* Instructions to follow *
Go through the data line by line and count the lines that hold "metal". Reply with the total only.

Records drawn from a dataset
---*---
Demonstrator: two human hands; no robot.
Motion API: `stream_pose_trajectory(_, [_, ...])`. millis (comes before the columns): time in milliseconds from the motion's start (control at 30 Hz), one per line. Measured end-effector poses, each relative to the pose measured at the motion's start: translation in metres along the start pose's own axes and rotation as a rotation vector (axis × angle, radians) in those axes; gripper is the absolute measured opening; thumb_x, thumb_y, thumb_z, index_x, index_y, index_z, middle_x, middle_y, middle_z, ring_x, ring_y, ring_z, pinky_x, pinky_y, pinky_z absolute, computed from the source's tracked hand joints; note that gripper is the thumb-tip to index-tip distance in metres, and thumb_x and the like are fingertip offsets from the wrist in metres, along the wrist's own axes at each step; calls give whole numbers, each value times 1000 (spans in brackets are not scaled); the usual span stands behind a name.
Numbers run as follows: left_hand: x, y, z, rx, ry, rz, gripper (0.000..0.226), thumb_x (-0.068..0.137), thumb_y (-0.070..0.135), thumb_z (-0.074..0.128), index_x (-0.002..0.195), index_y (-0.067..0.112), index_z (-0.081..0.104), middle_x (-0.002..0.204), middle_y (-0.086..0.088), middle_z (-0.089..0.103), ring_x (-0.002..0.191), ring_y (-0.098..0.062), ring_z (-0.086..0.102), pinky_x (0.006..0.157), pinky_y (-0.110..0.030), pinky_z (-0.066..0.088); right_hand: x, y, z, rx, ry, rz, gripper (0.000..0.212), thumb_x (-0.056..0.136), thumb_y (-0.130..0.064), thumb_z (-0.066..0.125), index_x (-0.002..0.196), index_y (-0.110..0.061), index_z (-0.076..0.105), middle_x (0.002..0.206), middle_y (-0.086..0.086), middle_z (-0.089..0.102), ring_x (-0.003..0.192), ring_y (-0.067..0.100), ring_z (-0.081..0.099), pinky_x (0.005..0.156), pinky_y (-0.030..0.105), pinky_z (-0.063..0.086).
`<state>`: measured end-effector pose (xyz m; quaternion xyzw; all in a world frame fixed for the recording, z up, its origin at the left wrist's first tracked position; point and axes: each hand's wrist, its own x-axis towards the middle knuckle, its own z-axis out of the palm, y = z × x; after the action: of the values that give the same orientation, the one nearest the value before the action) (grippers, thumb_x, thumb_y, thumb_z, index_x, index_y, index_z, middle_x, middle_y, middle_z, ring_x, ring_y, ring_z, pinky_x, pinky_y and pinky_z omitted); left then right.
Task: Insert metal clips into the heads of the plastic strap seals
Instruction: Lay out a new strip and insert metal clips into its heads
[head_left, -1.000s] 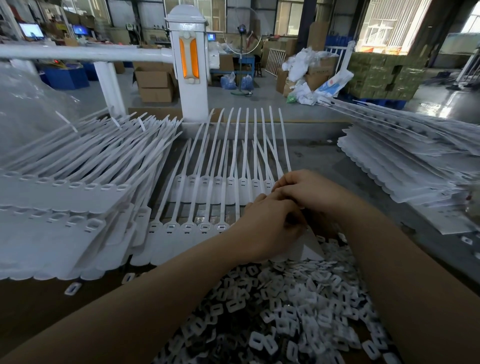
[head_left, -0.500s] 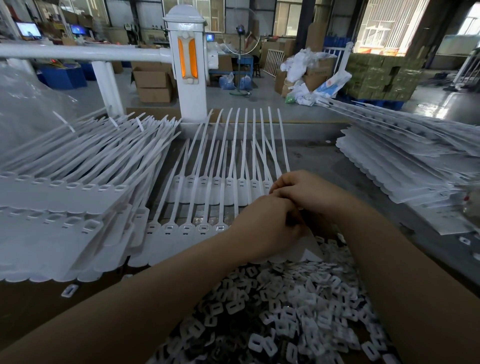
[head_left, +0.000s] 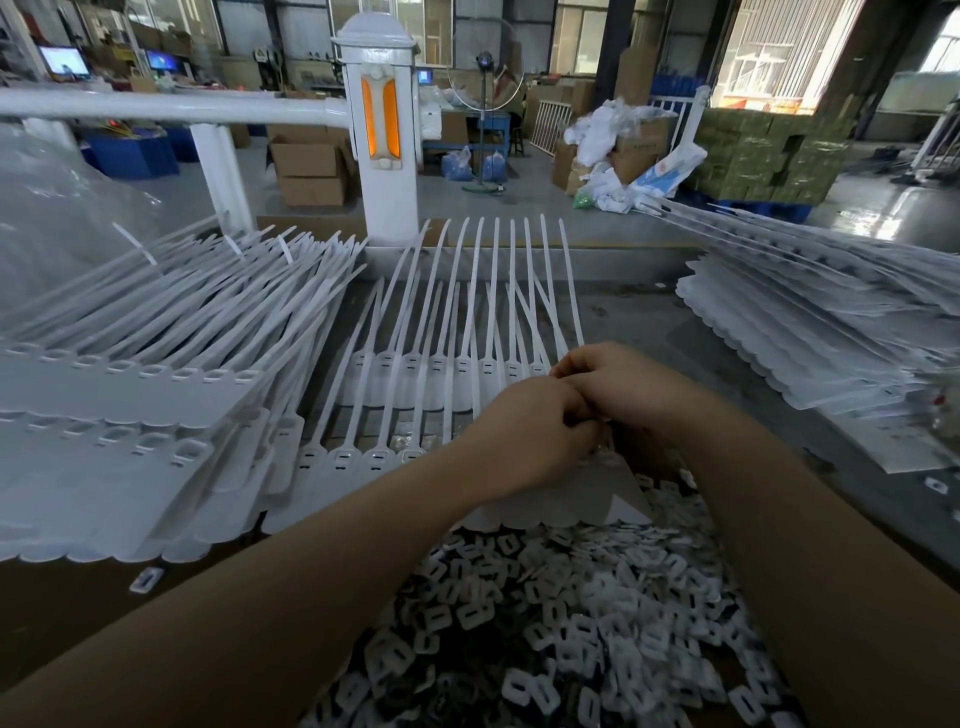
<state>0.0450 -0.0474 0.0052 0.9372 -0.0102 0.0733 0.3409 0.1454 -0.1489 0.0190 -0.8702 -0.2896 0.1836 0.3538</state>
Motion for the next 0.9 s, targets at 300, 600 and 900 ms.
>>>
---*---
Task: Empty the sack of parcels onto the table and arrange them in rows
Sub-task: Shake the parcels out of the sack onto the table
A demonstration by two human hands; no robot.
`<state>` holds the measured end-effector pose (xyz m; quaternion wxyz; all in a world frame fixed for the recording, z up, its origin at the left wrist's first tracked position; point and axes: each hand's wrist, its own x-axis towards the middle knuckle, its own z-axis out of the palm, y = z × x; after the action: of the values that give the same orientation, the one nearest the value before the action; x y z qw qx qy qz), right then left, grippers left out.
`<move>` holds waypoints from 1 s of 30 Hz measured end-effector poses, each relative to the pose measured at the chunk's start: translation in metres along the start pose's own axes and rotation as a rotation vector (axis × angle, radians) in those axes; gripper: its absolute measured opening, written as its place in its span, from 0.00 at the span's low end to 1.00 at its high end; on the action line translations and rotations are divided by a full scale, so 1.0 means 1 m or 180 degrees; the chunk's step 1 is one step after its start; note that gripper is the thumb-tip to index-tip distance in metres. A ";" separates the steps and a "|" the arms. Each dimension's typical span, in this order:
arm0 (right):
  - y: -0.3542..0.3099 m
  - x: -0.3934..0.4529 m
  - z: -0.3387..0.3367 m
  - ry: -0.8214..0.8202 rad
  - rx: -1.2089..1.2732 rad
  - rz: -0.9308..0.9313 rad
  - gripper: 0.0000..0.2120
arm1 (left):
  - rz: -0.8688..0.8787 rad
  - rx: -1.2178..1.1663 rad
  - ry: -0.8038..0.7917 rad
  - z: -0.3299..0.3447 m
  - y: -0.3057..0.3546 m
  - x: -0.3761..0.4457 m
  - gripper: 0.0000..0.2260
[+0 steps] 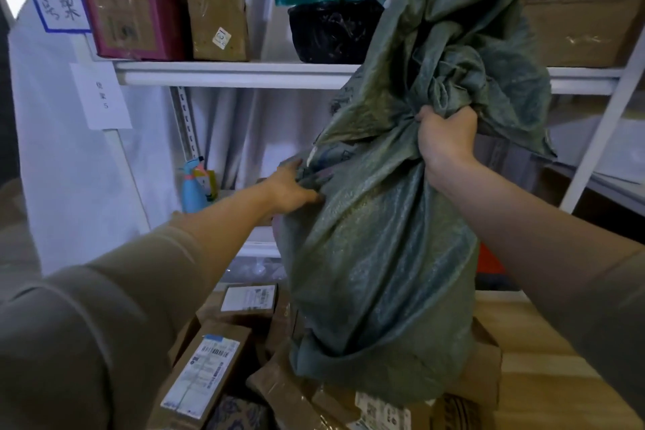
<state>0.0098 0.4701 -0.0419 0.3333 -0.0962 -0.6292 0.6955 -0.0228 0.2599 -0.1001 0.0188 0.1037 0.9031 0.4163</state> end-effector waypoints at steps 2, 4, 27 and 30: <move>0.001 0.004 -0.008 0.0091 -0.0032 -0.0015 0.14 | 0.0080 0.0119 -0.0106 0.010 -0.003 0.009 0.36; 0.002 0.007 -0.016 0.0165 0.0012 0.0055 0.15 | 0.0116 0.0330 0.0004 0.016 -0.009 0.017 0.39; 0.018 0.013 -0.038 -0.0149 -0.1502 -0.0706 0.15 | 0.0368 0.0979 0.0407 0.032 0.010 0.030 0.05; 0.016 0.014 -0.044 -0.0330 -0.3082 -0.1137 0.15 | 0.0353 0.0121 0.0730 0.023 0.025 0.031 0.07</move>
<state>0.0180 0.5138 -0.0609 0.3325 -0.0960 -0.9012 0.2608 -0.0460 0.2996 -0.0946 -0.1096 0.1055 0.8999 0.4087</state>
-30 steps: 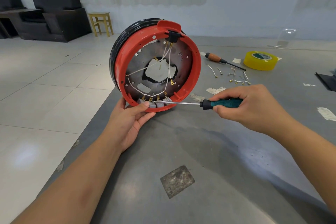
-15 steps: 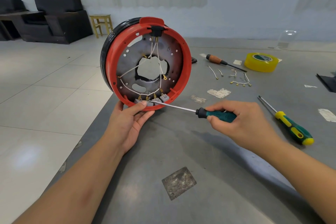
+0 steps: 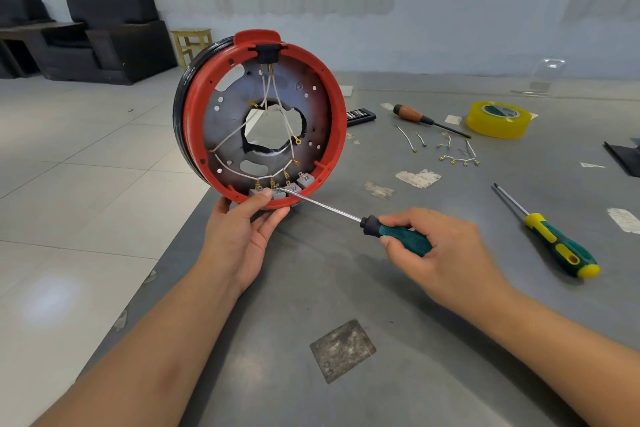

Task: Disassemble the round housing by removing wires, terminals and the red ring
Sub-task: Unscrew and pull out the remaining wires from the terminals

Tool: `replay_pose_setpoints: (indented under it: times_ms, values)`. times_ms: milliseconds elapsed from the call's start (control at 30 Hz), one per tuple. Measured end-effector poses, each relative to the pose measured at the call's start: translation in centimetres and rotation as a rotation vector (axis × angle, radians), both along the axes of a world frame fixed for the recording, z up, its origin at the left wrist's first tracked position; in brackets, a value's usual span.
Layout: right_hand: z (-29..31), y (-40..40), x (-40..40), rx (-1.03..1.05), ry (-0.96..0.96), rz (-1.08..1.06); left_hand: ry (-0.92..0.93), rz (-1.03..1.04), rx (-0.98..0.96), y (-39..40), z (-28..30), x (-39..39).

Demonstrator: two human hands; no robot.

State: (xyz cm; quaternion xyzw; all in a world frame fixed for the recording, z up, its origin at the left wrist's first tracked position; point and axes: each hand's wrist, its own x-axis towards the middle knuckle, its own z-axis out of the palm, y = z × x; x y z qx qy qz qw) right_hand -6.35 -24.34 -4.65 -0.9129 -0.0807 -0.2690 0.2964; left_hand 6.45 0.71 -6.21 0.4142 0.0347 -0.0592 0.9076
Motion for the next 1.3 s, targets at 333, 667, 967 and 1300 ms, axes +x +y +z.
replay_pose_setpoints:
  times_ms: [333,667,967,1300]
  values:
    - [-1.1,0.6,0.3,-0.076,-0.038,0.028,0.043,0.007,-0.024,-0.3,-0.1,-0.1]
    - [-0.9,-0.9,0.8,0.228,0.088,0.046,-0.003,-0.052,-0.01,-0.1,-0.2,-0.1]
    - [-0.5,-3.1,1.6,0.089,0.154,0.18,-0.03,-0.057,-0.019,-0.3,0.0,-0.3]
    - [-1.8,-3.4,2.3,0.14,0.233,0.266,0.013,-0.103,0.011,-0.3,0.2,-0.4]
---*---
* Task solution *
2